- _Work task_
Copy the listing exactly; drop the pictures.

- _Records to use_
···

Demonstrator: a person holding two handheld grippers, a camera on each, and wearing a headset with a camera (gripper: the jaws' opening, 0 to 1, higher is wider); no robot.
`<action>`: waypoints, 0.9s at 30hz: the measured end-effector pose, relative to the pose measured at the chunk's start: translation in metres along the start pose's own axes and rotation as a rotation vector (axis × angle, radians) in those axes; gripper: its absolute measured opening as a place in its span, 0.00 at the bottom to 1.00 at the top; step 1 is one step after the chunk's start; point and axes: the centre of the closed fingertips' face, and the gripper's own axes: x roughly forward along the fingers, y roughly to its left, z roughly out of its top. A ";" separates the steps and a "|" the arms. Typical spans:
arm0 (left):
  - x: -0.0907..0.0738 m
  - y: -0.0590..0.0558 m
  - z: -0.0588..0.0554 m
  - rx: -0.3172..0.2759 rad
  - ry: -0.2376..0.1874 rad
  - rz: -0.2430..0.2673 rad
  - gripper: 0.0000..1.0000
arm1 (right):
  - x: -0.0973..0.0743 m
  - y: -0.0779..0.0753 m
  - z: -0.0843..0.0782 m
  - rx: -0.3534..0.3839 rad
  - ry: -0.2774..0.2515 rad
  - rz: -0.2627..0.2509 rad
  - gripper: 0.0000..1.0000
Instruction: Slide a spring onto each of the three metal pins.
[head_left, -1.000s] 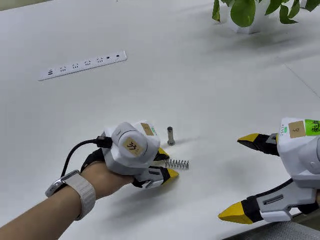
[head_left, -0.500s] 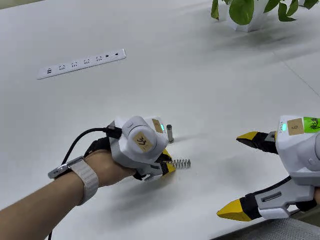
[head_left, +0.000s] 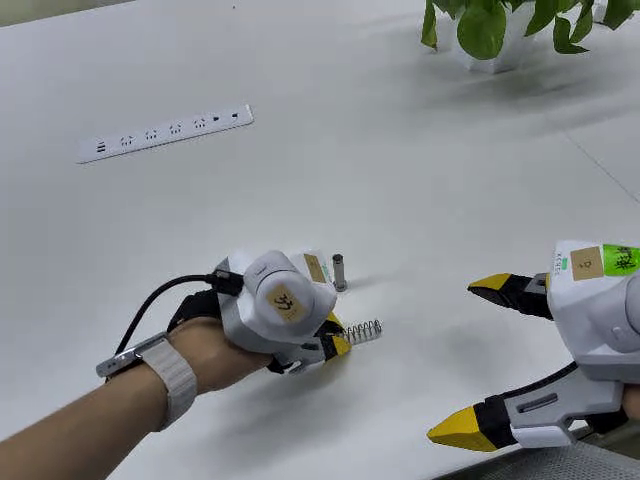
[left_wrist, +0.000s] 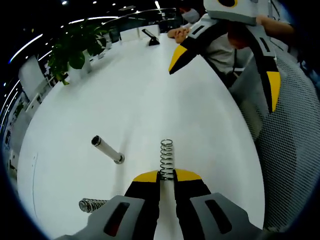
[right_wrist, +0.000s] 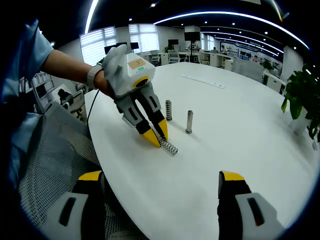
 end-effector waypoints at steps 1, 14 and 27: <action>-0.001 -0.002 -0.001 -0.011 -0.006 -0.002 0.10 | 0.000 0.000 0.001 -0.002 0.001 0.000 0.95; -0.035 -0.015 0.004 -0.064 -0.121 0.040 0.10 | 0.004 0.006 0.018 -0.024 -0.022 0.026 0.92; -0.066 -0.034 -0.003 -0.058 -0.178 0.060 0.10 | 0.018 0.021 0.038 -0.061 -0.043 0.110 0.86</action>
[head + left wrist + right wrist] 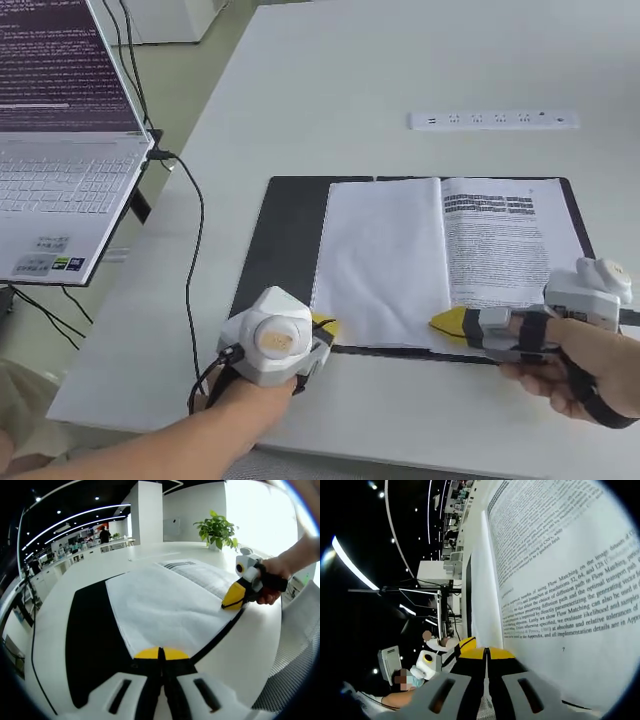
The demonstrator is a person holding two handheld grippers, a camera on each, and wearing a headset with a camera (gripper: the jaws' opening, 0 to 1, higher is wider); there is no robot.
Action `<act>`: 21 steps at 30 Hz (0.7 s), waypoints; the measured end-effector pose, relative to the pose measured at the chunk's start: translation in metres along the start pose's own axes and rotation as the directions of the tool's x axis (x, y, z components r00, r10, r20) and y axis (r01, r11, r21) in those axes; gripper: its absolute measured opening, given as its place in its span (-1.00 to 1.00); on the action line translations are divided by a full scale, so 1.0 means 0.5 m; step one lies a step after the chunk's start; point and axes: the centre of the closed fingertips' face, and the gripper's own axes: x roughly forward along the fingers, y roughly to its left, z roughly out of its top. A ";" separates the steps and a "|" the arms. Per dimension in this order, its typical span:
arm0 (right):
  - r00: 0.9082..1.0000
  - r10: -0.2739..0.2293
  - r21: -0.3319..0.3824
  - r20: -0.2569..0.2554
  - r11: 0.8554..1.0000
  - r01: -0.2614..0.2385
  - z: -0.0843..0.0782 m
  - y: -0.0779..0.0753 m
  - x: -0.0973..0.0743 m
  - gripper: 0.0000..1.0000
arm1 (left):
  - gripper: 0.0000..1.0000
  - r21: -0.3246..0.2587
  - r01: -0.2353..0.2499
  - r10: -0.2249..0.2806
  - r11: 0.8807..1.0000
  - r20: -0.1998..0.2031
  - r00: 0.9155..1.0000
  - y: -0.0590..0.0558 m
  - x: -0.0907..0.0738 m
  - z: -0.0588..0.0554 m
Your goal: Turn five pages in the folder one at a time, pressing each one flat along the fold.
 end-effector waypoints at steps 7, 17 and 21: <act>1.000 0.017 0.028 -0.021 0.999 -0.017 -0.039 -0.009 -0.011 -1.00 | -1.00 -0.005 -0.006 0.006 1.000 0.001 1.000 -0.001 -0.001 0.000; 0.999 0.034 0.011 -0.007 0.999 -0.034 -0.082 0.020 -0.046 -1.00 | -1.00 -0.043 -0.012 0.012 0.999 0.006 1.000 0.000 -0.003 0.002; 0.997 0.054 -0.031 0.054 0.998 -0.052 -0.079 0.059 -0.069 -1.00 | -1.00 -0.108 -0.007 0.009 0.994 0.015 1.000 0.003 -0.005 0.003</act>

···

- _Your solution_
Demonstrator: a person holding two handheld grippers, a camera on each, and wearing a headset with a camera (gripper: the jaws' opening, 0 to 1, higher is wider); no robot.
`<action>`: waypoints, 0.9s at 30hz: the measured end-effector pose, relative to the pose measured at the chunk's start: translation in metres along the start pose's own axes and rotation as a rotation vector (axis × angle, radians) in those axes; gripper: its absolute measured opening as a place in its span, 0.00 at the bottom to 1.00 at the top; step 1 is one step after the chunk's start; point and axes: the centre of the closed fingertips' face, and the gripper's own axes: x roughly forward along the fingers, y roughly to its left, z roughly out of its top. A ";" separates the steps and a "|" the arms. Typical spans:
arm0 (left):
  - x: -0.0907..0.0738 m
  - y: -0.0590..0.0558 m
  - z: -0.0588..0.0554 m
  - rx: -0.3172..0.2759 rad
  - ry: -0.2376..0.1874 rad
  - rz: -0.2430..0.2673 rad
  - gripper: 0.0000..1.0000
arm1 (right):
  - x: -0.0973..0.0743 m
  - y: -0.0779..0.0753 m
  - z: -0.0843..0.0782 m
  - rx: -0.3534..0.3839 rad
  - ry: -0.2774..0.2515 rad
  - rz: -0.2627..0.2509 rad
  - gripper: 0.0000..1.0000
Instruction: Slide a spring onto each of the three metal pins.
[head_left, -1.000s] 
[head_left, -0.500s] 
[head_left, +0.000s] 
[left_wrist, +0.000s] 
[right_wrist, +0.000s] 
 end-effector waypoints at steps 1, 14 and 27: <action>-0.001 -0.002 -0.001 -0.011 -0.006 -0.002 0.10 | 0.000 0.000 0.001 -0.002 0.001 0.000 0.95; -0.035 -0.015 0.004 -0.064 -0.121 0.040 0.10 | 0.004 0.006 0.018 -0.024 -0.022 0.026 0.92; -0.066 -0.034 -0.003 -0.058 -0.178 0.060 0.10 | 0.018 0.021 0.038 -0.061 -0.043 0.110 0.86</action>
[head + left wrist + right wrist] 
The demonstrator is a person holding two handheld grippers, a camera on each, and wearing a headset with a camera (gripper: the jaws' opening, 0 to 1, higher is wider); there is no robot.
Action `<act>`: 21 steps at 30 Hz (0.7 s), waypoints; the measured end-effector pose, relative to the pose measured at the chunk's start: translation in metres along the start pose's own axes and rotation as the directions of the tool's x axis (x, y, z components r00, r10, r20) and y axis (r01, r11, r21) in those axes; gripper: its absolute measured opening, given as its place in its span (-1.00 to 1.00); on the action line translations are divided by a full scale, so 1.0 means 0.5 m; step one lies a step after the chunk's start; point and axes: the centre of the closed fingertips' face, and the gripper's own axes: x roughly forward along the fingers, y roughly to its left, z roughly out of its top. A ";" separates the steps and a "|" the arms. Per dimension in this order, its typical span:
arm0 (right):
  - r00: 0.9082..1.0000
  - r10: -0.2739..0.2293
  - r21: -0.3319..0.3824
  - r20: -0.2569..0.2554
  - r11: 0.8554..1.0000
  - r01: -0.2614..0.2385
  - z: -0.0843..0.0782 m
  - y: -0.0779..0.0753 m
  - x: -0.0973..0.0743 m
  - gripper: 0.0000..1.0000
arm1 (left):
  - gripper: 0.0000..1.0000
  - r21: -0.3246..0.2587
  - r01: -0.2353..0.2499
  - r10: -0.2249..0.2806
  - r11: 0.8807..1.0000
  - r20: -0.1998..0.2031
  - r00: 0.9155..1.0000
  - y: -0.0590..0.0558 m
  - x: -0.0907..0.0738 m
  - z: -0.0588..0.0554 m
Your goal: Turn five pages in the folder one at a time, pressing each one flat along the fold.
 end-effector waypoints at steps 7, 17 and 21: <act>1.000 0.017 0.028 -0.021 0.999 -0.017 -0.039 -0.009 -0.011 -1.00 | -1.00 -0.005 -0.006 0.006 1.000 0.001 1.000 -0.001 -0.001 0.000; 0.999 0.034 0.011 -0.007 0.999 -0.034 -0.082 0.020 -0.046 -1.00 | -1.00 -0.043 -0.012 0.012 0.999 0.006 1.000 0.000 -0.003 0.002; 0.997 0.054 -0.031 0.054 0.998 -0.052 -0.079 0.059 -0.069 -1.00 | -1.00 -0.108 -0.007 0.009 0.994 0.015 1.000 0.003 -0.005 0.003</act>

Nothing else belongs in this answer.